**Brief**
The following data has a line with "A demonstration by" and a line with "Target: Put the". Write out exactly those lines and all the lines between them.

Provided data START

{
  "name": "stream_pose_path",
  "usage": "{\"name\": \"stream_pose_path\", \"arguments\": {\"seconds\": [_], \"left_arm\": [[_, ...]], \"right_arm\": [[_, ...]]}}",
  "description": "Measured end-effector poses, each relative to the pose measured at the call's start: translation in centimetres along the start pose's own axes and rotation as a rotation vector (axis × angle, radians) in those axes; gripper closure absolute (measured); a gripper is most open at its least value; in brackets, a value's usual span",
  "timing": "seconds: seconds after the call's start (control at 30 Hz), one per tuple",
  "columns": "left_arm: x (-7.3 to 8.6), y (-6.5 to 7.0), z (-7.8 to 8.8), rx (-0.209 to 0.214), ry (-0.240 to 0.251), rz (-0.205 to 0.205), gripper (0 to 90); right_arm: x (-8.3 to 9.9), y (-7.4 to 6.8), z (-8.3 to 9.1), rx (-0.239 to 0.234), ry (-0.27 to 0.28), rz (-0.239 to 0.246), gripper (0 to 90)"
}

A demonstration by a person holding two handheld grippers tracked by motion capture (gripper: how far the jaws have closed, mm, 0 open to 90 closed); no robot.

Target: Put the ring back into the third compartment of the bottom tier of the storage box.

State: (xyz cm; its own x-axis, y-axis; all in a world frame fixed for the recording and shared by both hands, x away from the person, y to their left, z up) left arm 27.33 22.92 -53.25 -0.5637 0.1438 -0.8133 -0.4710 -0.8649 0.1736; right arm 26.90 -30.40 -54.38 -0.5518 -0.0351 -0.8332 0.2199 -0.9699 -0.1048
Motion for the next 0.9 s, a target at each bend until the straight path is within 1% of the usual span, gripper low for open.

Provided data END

**Solution to this problem**
A demonstration by a person holding two handheld grippers tracked by motion capture (gripper: how far the jaws have closed, mm, 0 open to 90 closed); no robot.

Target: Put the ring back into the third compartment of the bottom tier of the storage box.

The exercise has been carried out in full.